City Displaces Homeless Uptown Residents To Move Forward With Construction
By aaroncynic in News on Sep 18, 2017 8:01PM
Tents some homeless residents of Uptown were living in set up along a nearby parkway after they were forced to move from under viaducts. Photo courtesy Alan Mills, Uptown Peoples Law Center.
Some of the Chicago’s homeless in Uptown were once again displaced by the city Monday morning, after officials told members of the community they had to pack their tents and belongings and move from a parkway to make way for a construction project.
Homeless members of the community were first forced out from living under viaducts under Lake Shore Drive on Wilson and Lawrence after a federal judge ruled Friday that the city could move forward with construction plans, the Chicago Tribune reports. Monday morning, work crews and the Chicago Police were seen going from tent to tent telling residents they had to move, and some belongings including food, bedding, and blankets were thrown into garbage trucks.
According to the Chicago Sun-Times, resident Maggie Gruzlewski was told by the Chicago Department of Family and Support Services she needed to pack her things and would be taken to a shelter, but she has issues with them.
“They have bed bugs. I have sleeping problems,” Gruzlewski said. “I can’t sleep with so many people in one room, and I don’t want to leave my boyfriend. We’re together 10 years.” Gruzlewski also told the Tribune she had her pocket picked before at a shelter.
“The City of Chicago works with a community of partners toward the goal of ensuring all Chicagoans have a place to call home. The City strives to treat homeless residents with respect and to connect them with the programs and services they need to move from crisis to stability and will continue to do so during the construction of the Wilson and Lawrence viaducts. Homelessness is a complex issue for those individuals dealing with a web of challenging social, economic and health-related circumstances. Because of this, those experiencing homelessness often refuse options for shelter and services, and choose to remain on the street.”
Residents displaced by the city however, don’t feel they’ve been treated well or given many options to find stability.

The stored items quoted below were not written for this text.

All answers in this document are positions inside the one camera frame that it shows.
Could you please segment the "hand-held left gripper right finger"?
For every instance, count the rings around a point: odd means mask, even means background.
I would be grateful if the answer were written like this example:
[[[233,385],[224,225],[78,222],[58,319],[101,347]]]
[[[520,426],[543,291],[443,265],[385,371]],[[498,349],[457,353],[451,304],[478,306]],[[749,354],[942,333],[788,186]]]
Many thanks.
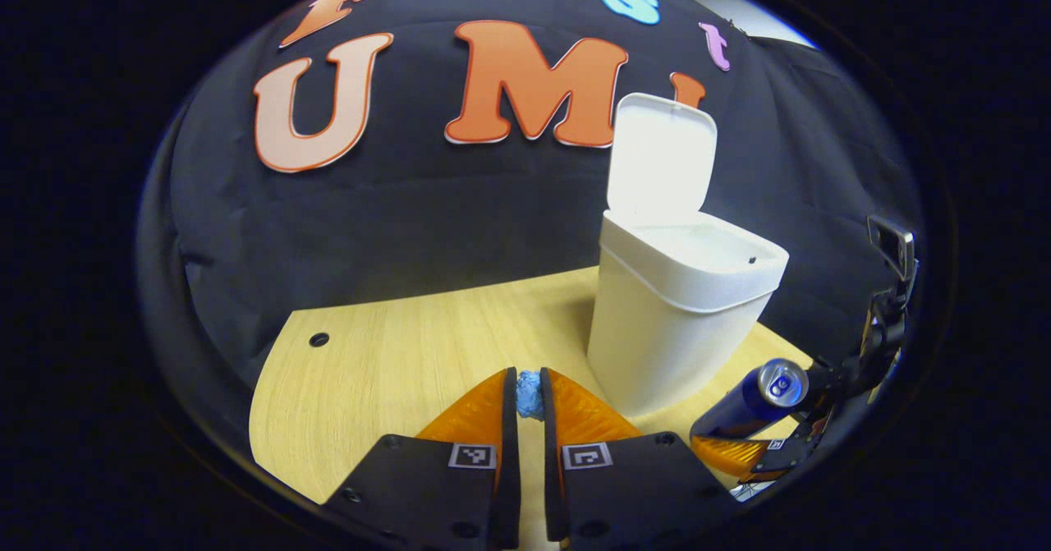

"We can turn around and take a children's hospital, tear it down and build up a complex for luxurious apartments, but we can't take care of people that need a little help?" resident Carol Aldape told ABC7. "Shelters are not safe, they are not a community of loving people. They're survivors that think they have to grab and get what they can get. I'd rather be in the streets."
Tom Gordon, another resident called the move by the City a "betrayal," and slammed both Alderman James Cappelman and Mayor Rahm Emanuel.
“I’ve lived in Uptown for years and I’m here because I was evicted from an SRO (single room occupancy building)," said Gordon in a statement to Chicagoist. "The homeless are not going away -- and for Rahm Emanuel and James Cappleman to not even show up for this, but to send [the Chicago Police Department] to kick us out, is sickening.”
ONE Northside, one of several community groups that have been working with the residents, say that given the closure of SRO's, rising rents, and incoming luxury high rises that have little room for affordable housing, homelessness in the area will be on the rise.
“There is a dire need for real affordable housing in Uptown and across the North Side,” said Curtis Smith, ONE Northside Board President, in an email to Chicagoist. “Rising rents, the closure of single room occupancy buildings, and new developments without enough affordable housing will only create more homelessness. With all of these forces in play, long time Uptown residents like those living in Uptown Tent City truly have nowhere to go. We need real vision and public investment in this vital resource.”